Most of the existing facial datasets for machine learning consist of imbalanced distribution of classes. For example, a dataset could have 70% of its pictures belong to the class Male, or 80% of its pictures belong to the class White. This imbalance in datasets propagates implicit biases into facial detection tools against the least represented classes.
This project's goal is to provide software that generates facial datasets depending on your needs. Consider the following scenario, AUB wants to move to an ID-less campus where students don't have to present their identification cards at the gate but instead will be identified through cameras while they enter. Unfortunately, the existing datasets to train such a model won't be sufficient, given that most of those datasets consist of White Females and Males and depict faces from one angle.
Here, AUB gets the assistance of our startup, where we work on generating these datasets from existing video feeds or a small sample of faces.
The process:
All faces get extracted from the video feeds, making sure to extract all faces of all ethnicities and different clothing styles and from different perspectives.
Given that we are going to extract every face picture we will have multiple pictures of the same face but from different perspectives and wearing different clothing.
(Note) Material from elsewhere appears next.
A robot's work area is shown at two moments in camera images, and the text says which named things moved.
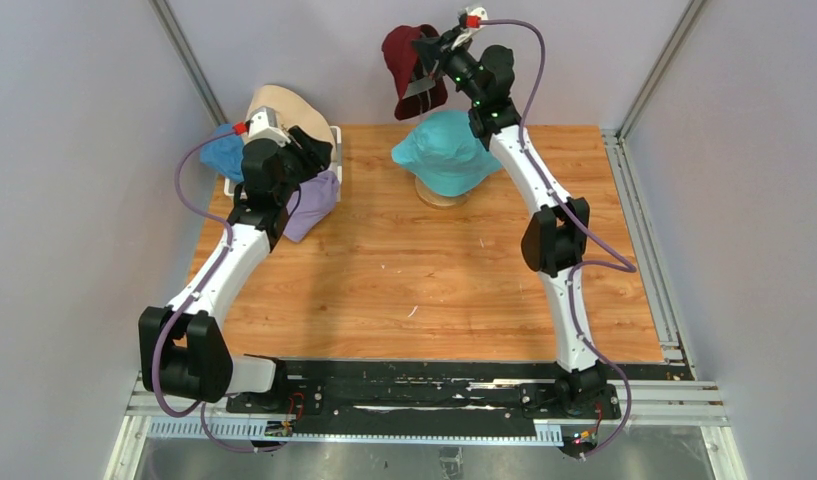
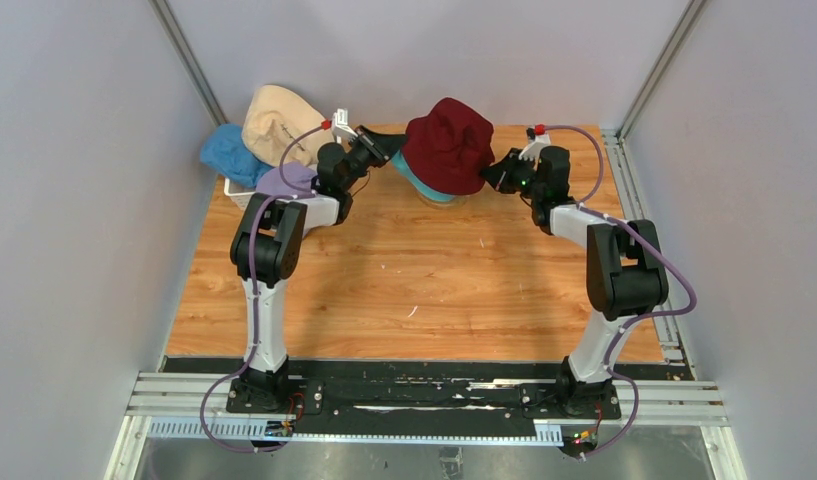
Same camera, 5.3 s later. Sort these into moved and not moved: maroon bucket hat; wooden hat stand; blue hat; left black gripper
Moved: left black gripper; maroon bucket hat
Not moved: blue hat; wooden hat stand
This problem will be solved using DBSCAN clustering which will result in clustering all the pictures of the same face into one cluster.
All the extracted and clustered faces will be passed into multiple different models that will categorize them by age, gender, and ethnicity, resulting in distribution statistics over our desired classes (for example our current dataset has 20% males, and 30% black females and so on).
Cases of data shortage will be evident, for example, as AUB may not be able to provide us with sufficient video feeds. However, small samples will be sufficient for us to generate fake pictures of faces using GAN models. These models will be built and tuned to generate fake pictures to augment or create most of the dataset.
All our datasets will guarantee equal distribution among classes with the aim of preventing implicit biases in our data as our main goal is to build unbiased AI.
Moreover, our startup will also provide support and consulting services for the clients while they are building their models, in this scenario, our scientists and engineers will provide help to AUB during the process of developing the model.
In the future, we plan to expand into multiple kinds of data and multiple applications (textual data, speech data, medical data.. etc )